For young patients who have early signs of coxarthrosis resulting from acetabular dysplasia, periacetabular osteotomies for correcting abnormal stress distribution can be useful for preventing the progression of the disease. However, it is difficult to confirm the optimal transposition of the osteotomized acetabular fragment. To deal with this problem, we devised a computer program to support preoperative planning. Hip images obtained by computed tomography were loaded into our program, and a three-dimensional voxel model was created. Then, osteotomy was simulated and the pressure distribution was analyzed with a rigid-body spring analysis (computational nonlinear mechanical analysis). The three-dimensional pressure distributions in seven dysplastic hips were evaluated before and after virtual rotational acetabular osteotomy.
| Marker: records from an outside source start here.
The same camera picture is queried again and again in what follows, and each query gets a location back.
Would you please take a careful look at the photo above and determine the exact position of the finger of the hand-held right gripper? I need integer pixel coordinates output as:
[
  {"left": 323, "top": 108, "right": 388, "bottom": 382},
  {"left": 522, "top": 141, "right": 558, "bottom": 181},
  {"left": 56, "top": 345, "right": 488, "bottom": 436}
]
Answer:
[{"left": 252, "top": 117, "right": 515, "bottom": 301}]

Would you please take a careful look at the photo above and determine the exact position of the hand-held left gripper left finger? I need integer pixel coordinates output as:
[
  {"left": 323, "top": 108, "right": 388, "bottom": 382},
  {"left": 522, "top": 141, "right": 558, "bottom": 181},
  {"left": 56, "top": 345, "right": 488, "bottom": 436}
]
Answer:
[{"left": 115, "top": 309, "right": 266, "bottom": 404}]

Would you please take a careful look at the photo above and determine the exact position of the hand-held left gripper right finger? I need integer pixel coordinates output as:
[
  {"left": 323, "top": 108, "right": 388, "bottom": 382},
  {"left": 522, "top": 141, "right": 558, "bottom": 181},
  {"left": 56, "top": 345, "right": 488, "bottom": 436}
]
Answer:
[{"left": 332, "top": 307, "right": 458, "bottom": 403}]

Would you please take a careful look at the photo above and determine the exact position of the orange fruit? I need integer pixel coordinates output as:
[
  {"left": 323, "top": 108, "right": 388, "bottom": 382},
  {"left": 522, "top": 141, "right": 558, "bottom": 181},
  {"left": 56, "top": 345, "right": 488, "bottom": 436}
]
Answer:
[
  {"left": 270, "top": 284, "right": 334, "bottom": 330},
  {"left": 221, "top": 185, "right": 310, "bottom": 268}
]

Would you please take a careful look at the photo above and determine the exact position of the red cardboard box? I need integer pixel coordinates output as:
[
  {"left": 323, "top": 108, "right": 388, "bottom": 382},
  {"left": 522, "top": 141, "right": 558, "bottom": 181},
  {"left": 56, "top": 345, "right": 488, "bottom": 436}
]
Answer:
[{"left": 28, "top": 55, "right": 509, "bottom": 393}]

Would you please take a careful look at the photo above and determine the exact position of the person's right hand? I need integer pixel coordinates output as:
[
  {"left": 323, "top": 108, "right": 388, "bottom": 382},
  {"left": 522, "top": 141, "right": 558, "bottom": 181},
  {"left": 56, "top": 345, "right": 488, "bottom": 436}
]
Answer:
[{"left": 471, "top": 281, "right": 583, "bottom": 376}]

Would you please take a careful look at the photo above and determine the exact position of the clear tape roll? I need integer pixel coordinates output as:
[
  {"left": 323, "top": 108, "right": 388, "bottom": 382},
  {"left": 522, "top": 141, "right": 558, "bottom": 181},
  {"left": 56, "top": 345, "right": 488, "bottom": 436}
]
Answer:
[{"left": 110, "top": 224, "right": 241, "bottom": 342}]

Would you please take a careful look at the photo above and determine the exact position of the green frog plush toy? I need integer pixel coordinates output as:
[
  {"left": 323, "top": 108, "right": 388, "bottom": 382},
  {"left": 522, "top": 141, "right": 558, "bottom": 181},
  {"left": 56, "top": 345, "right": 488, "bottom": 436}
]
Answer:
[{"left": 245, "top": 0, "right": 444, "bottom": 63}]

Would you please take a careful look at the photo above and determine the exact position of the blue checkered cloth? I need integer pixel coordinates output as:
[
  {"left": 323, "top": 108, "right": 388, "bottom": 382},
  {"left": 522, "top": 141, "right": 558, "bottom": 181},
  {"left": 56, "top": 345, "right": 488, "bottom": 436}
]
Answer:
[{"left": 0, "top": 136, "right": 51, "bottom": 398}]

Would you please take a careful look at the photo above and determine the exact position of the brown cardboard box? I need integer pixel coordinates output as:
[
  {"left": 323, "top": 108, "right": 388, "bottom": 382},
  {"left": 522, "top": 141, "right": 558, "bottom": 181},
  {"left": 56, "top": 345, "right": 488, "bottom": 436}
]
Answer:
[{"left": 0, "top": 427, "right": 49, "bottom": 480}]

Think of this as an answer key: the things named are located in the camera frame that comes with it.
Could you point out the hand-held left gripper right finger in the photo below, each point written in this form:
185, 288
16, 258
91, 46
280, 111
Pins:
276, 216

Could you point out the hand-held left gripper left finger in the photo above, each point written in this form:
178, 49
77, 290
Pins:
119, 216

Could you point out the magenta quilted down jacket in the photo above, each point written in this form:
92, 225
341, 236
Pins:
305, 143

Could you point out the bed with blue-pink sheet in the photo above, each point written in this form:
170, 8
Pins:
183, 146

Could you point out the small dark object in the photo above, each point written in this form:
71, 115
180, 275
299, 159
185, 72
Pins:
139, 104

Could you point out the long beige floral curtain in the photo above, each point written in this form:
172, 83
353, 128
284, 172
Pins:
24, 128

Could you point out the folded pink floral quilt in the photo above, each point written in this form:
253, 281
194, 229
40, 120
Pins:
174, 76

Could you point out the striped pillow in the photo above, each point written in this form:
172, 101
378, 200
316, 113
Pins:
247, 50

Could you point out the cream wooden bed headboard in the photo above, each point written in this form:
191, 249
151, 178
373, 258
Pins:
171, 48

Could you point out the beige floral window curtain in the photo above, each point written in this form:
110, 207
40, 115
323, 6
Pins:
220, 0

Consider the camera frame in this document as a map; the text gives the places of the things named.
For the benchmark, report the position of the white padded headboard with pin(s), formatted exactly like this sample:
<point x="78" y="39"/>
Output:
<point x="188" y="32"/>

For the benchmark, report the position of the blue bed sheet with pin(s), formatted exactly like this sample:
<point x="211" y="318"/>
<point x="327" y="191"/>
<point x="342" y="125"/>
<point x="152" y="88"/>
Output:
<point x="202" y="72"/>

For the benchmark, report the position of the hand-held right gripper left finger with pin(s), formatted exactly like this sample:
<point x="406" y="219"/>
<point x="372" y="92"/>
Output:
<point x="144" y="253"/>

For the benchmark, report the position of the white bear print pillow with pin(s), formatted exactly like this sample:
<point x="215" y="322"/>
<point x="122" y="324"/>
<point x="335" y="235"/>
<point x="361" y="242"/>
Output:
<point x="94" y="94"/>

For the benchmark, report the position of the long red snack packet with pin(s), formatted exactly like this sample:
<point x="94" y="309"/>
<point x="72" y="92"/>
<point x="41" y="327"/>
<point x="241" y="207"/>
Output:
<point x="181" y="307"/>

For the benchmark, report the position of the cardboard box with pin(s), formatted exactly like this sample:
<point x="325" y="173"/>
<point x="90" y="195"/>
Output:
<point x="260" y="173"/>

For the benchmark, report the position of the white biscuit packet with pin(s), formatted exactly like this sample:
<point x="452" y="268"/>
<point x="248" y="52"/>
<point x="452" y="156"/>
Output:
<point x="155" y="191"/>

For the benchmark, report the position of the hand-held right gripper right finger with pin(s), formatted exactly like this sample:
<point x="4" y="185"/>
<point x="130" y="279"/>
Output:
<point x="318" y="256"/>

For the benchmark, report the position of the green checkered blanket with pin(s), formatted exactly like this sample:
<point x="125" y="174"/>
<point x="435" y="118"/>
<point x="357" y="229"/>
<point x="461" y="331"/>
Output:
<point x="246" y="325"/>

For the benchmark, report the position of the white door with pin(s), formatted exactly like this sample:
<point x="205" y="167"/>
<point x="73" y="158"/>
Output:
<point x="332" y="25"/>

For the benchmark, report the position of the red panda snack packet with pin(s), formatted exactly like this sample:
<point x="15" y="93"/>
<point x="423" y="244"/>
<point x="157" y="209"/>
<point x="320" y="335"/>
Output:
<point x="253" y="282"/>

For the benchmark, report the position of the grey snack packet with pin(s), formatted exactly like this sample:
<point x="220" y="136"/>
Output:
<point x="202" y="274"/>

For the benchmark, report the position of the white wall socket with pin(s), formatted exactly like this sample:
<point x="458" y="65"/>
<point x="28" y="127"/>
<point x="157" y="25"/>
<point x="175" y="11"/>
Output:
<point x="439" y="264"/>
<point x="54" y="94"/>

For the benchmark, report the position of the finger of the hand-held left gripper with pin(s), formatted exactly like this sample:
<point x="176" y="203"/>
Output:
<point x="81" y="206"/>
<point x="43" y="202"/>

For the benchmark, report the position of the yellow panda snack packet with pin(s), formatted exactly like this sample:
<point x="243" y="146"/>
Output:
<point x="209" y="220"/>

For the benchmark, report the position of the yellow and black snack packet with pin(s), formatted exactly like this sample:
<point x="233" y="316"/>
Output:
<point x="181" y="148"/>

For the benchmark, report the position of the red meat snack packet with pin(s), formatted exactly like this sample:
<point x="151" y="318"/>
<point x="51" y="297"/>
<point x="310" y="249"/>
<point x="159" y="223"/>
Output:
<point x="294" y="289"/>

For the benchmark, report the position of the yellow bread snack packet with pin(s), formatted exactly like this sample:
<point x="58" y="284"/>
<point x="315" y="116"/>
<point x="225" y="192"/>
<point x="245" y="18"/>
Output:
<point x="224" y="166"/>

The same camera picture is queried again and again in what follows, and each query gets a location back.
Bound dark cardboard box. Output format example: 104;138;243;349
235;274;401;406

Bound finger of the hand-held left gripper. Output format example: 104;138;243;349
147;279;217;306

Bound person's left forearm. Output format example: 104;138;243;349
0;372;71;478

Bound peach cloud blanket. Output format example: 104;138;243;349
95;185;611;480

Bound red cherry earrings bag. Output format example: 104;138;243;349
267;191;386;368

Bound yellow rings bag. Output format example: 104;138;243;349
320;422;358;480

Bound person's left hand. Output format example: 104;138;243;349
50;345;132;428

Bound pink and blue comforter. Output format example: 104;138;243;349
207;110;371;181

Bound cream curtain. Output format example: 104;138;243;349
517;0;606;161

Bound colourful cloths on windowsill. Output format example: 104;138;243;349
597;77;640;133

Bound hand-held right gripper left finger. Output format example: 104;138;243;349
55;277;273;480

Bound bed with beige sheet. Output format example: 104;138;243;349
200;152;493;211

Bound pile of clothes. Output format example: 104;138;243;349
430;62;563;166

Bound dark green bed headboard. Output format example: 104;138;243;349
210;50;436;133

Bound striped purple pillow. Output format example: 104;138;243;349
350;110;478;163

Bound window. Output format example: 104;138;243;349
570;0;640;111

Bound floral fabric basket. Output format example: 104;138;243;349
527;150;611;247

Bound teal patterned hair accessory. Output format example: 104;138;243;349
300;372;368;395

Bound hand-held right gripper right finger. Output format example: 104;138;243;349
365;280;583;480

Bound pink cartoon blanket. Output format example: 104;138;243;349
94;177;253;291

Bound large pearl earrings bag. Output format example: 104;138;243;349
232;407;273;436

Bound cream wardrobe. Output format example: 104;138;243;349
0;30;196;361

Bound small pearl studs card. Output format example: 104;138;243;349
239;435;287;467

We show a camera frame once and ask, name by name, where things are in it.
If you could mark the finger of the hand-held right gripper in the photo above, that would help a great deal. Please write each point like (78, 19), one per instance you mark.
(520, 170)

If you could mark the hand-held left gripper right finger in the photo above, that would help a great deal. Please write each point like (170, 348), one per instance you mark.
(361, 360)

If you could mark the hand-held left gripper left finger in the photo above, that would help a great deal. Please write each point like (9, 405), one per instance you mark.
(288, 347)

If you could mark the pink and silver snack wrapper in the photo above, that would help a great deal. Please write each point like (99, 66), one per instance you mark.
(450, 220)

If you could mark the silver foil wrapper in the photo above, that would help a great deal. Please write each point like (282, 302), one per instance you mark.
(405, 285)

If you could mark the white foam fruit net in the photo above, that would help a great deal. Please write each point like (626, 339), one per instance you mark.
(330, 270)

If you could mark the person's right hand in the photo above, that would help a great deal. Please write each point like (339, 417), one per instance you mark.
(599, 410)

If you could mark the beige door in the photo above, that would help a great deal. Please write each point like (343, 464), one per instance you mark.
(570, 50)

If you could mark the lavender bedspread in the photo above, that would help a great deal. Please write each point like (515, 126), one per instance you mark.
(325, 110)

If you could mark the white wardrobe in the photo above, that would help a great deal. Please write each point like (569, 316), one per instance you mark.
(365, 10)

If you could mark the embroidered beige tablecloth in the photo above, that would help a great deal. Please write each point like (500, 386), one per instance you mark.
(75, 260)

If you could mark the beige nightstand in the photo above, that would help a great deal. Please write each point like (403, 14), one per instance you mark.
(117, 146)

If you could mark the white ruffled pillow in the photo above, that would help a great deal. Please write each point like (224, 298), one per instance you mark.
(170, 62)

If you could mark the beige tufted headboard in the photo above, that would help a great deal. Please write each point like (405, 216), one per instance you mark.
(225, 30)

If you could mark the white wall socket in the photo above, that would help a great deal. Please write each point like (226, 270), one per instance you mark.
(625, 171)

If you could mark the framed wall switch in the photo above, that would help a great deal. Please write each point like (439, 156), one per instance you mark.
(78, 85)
A peak pressure was calculated for every 5 degrees of rotation of the acetabular fragment. The peak pressure decreased gradually and increased again afterward, indicating the optimal transposition of the acetabular fragment. The postoperative peak pressure decreased to about 40% in the most improved case. This program allows the hip joint mechanics to be evaluated easily so that the advantages and disadvantages of various surgical methods can be examined biomechanically prior to surgery.